-- Task material --
○ ○ ○ ○
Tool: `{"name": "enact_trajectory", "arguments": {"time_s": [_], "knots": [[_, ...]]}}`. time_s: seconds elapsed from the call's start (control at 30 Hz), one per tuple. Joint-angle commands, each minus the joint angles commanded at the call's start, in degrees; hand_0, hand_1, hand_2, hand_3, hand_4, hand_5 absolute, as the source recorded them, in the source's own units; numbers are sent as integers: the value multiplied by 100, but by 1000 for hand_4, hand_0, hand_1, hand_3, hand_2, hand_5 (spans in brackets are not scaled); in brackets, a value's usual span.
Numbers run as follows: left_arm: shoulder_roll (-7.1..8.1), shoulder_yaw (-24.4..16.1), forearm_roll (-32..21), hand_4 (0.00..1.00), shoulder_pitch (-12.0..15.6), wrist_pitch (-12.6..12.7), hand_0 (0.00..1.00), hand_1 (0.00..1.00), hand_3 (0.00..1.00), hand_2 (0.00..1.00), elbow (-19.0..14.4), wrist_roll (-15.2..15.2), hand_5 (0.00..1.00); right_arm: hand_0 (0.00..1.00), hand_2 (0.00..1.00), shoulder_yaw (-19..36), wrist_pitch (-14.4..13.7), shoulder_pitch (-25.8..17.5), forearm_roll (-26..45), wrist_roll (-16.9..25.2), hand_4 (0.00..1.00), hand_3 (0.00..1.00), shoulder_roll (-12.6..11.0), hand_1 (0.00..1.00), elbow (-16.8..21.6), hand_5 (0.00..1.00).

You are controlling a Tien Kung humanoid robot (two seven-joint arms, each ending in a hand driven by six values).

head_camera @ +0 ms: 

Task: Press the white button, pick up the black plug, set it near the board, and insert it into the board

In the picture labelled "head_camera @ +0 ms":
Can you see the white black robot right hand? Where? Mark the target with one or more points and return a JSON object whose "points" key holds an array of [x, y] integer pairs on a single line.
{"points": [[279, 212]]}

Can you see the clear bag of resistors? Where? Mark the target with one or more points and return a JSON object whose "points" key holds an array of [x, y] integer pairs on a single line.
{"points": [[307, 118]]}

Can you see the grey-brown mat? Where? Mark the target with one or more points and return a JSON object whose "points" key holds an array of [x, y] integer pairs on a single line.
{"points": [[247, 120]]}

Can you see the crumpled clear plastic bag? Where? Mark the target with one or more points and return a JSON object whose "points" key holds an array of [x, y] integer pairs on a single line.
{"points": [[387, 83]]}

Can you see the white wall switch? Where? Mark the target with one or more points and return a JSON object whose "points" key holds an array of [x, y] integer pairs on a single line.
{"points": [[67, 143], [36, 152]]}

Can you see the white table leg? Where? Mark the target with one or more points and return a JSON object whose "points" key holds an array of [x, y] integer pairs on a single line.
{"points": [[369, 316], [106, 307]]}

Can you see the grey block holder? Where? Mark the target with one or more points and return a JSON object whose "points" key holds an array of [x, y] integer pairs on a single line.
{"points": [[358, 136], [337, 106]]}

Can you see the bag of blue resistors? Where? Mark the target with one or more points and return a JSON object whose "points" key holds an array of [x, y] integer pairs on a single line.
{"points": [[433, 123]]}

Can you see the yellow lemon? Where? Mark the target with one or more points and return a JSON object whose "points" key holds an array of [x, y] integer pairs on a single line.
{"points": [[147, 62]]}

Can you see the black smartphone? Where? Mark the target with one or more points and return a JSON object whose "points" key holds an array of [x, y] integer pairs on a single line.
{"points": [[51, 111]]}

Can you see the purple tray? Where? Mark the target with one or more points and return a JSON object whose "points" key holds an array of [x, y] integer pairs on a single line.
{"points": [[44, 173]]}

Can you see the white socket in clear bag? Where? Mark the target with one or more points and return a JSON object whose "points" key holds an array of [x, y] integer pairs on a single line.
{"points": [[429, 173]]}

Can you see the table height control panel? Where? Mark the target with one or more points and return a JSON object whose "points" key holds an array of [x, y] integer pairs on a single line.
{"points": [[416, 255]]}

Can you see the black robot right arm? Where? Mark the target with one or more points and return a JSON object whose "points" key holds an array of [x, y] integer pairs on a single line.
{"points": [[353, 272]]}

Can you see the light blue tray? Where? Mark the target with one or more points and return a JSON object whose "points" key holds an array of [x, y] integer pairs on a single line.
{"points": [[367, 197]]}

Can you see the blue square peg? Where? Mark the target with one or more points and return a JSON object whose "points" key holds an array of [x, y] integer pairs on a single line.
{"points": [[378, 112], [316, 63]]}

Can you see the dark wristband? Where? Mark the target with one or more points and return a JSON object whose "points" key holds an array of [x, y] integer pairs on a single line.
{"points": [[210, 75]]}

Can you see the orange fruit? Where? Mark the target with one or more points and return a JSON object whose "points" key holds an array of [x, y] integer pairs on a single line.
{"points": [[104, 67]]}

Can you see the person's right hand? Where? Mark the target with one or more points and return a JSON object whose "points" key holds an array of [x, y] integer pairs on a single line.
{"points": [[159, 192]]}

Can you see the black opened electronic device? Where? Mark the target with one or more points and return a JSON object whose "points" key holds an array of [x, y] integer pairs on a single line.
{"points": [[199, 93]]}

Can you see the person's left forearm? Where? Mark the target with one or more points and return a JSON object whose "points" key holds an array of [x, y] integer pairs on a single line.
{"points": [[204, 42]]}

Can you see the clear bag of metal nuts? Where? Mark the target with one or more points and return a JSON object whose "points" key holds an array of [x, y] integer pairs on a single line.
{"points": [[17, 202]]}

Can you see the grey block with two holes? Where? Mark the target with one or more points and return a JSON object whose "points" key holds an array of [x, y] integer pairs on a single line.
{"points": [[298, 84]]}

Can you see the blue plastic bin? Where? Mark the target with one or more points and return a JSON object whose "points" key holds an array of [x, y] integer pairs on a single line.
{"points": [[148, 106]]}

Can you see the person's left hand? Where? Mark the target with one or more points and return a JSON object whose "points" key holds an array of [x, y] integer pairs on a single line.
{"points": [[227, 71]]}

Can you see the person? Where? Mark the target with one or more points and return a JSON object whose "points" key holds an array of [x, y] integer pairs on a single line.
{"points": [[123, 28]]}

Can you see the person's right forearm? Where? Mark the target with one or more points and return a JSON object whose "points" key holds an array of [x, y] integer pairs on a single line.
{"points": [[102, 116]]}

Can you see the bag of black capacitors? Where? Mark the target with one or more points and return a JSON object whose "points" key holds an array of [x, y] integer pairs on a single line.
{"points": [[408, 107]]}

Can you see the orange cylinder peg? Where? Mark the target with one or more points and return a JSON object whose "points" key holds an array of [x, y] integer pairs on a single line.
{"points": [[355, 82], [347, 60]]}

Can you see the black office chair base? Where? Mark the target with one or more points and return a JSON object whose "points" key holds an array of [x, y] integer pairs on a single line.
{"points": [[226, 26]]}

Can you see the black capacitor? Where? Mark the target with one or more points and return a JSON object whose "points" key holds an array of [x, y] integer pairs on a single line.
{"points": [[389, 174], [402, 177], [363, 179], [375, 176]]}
○ ○ ○ ○
-- Problem to work on --
Print each line of the data exactly as it was written.

-- Solution to the exercise --
Tool: `{"name": "enact_trajectory", "arguments": {"time_s": [_], "knots": [[_, ...]]}}`. time_s: seconds elapsed from the call's start (control at 30 Hz), one per tuple. Joint-angle commands, each minus the joint angles commanded at the call's start, in degrees; hand_0, hand_1, hand_2, hand_3, hand_4, hand_5 absolute, as the source recorded them, in the source's own units; numbers are sent as integers: the value multiplied by 100, but by 1000 for hand_4, hand_0, hand_1, hand_3, hand_2, hand_5 (spans in brackets are not scaled); in brackets, a value's usual span.
Numbers run as follows: left_arm: shoulder_roll (-7.1..8.1), shoulder_yaw (-24.4..16.1), forearm_roll (-32..21), hand_4 (0.00..1.00), shoulder_pitch (-12.0..15.6), wrist_pitch (-12.6..12.7), hand_0 (0.00..1.00), hand_1 (0.00..1.00), hand_3 (0.00..1.00), hand_2 (0.00..1.00), elbow (-19.0..14.4), wrist_roll (-15.2..15.2), hand_5 (0.00..1.00); right_arm: hand_0 (0.00..1.00), hand_2 (0.00..1.00), shoulder_yaw (-19..36), wrist_pitch (-14.4..13.7), shoulder_pitch (-25.8..17.5), forearm_roll (-26..45), wrist_roll (-16.9..25.2), hand_4 (0.00..1.00), hand_3 (0.00..1.00), shoulder_roll (-12.6..11.0), hand_1 (0.00..1.00), elbow (-16.8..21.6), hand_5 (0.00..1.00).

You are controlling a Tien Kung humanoid robot (two seven-joint arms, each ending in a hand driven by six values).

head_camera @ +0 ms: 

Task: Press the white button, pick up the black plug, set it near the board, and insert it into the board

In the picture labelled "head_camera @ +0 ms":
Can you see the white black robot right hand? Where? Mark the target with one or more points and return a JSON object whose "points" key holds an array of [x, y] integer pairs on a single line.
{"points": [[279, 212]]}

Can you see the clear bag of resistors? Where? Mark the target with one or more points and return a JSON object whose "points" key holds an array of [x, y] integer pairs on a single line.
{"points": [[307, 118]]}

Can you see the grey-brown mat? Where? Mark the target with one or more points and return a JSON object whose "points" key holds an array of [x, y] integer pairs on a single line.
{"points": [[247, 120]]}

Can you see the crumpled clear plastic bag? Where? Mark the target with one or more points and return a JSON object whose "points" key holds an array of [x, y] integer pairs on a single line.
{"points": [[387, 83]]}

Can you see the white wall switch? Where? Mark the target with one or more points and return a JSON object whose "points" key holds an array of [x, y] integer pairs on a single line.
{"points": [[67, 143], [36, 152]]}

Can you see the white table leg? Where? Mark the target with one or more points and return a JSON object whose "points" key holds an array of [x, y] integer pairs on a single line.
{"points": [[369, 316], [106, 307]]}

Can you see the grey block holder? Where? Mark the target with one or more points and return a JSON object whose "points" key holds an array of [x, y] integer pairs on a single line.
{"points": [[358, 136], [337, 106]]}

Can you see the bag of blue resistors? Where? Mark the target with one or more points and return a JSON object whose "points" key holds an array of [x, y] integer pairs on a single line.
{"points": [[433, 123]]}

Can you see the yellow lemon? Where? Mark the target with one or more points and return a JSON object whose "points" key holds an array of [x, y] integer pairs on a single line.
{"points": [[147, 62]]}

Can you see the black smartphone? Where? Mark the target with one or more points and return a JSON object whose "points" key holds an array of [x, y] integer pairs on a single line.
{"points": [[51, 111]]}

Can you see the purple tray? Where? Mark the target with one or more points and return a JSON object whose "points" key holds an array of [x, y] integer pairs on a single line.
{"points": [[44, 173]]}

Can you see the white socket in clear bag? Where? Mark the target with one or more points and return a JSON object whose "points" key holds an array of [x, y] integer pairs on a single line.
{"points": [[429, 173]]}

Can you see the table height control panel? Where? Mark the target with one or more points and return a JSON object whose "points" key holds an array of [x, y] integer pairs on a single line.
{"points": [[416, 255]]}

Can you see the black robot right arm? Where? Mark the target with one or more points and return a JSON object whose "points" key holds an array of [x, y] integer pairs on a single line.
{"points": [[353, 272]]}

Can you see the light blue tray? Where? Mark the target with one or more points and return a JSON object whose "points" key holds an array of [x, y] integer pairs on a single line.
{"points": [[367, 197]]}

Can you see the blue square peg? Where? Mark the target with one or more points and return a JSON object whose "points" key holds an array of [x, y] integer pairs on a single line.
{"points": [[378, 112], [316, 63]]}

Can you see the dark wristband? Where? Mark the target with one or more points and return a JSON object whose "points" key holds an array of [x, y] integer pairs on a single line.
{"points": [[210, 75]]}

Can you see the orange fruit? Where? Mark the target with one or more points and return a JSON object whose "points" key holds an array of [x, y] integer pairs on a single line.
{"points": [[104, 67]]}

Can you see the person's right hand? Where? Mark the target with one or more points and return a JSON object whose "points" key holds an array of [x, y] integer pairs on a single line.
{"points": [[159, 192]]}

Can you see the black opened electronic device? Where? Mark the target with one or more points and return a JSON object whose "points" key holds an array of [x, y] integer pairs on a single line.
{"points": [[199, 93]]}

Can you see the person's left forearm? Where? Mark the target with one or more points and return a JSON object whose "points" key holds an array of [x, y] integer pairs on a single line.
{"points": [[204, 42]]}

Can you see the clear bag of metal nuts? Where? Mark the target with one or more points and return a JSON object whose "points" key holds an array of [x, y] integer pairs on a single line.
{"points": [[17, 202]]}

Can you see the grey block with two holes? Where? Mark the target with one or more points and return a JSON object whose "points" key holds an array of [x, y] integer pairs on a single line.
{"points": [[298, 84]]}

Can you see the blue plastic bin? Where? Mark the target with one or more points and return a JSON object whose "points" key holds an array of [x, y] integer pairs on a single line.
{"points": [[148, 106]]}

Can you see the person's left hand? Where? Mark the target with one or more points and return a JSON object whose "points" key holds an array of [x, y] integer pairs on a single line.
{"points": [[227, 71]]}

Can you see the person? Where? Mark the target with one or more points and return a JSON object whose "points" key holds an array of [x, y] integer pairs on a single line.
{"points": [[123, 28]]}

Can you see the person's right forearm? Where? Mark the target with one or more points and return a JSON object whose "points" key holds an array of [x, y] integer pairs on a single line.
{"points": [[102, 116]]}

Can you see the bag of black capacitors? Where? Mark the target with one or more points and return a JSON object whose "points" key holds an array of [x, y] integer pairs on a single line.
{"points": [[408, 107]]}

Can you see the orange cylinder peg? Where? Mark the target with one or more points and return a JSON object whose "points" key holds an array of [x, y] integer pairs on a single line.
{"points": [[355, 82], [347, 60]]}

Can you see the black office chair base? Where? Mark the target with one or more points and return a JSON object whose "points" key holds an array of [x, y] integer pairs on a single line.
{"points": [[226, 26]]}

Can you see the black capacitor? Where? Mark the target with one or more points and return a JSON object whose "points" key holds an array of [x, y] integer pairs on a single line.
{"points": [[389, 174], [402, 177], [363, 179], [375, 176]]}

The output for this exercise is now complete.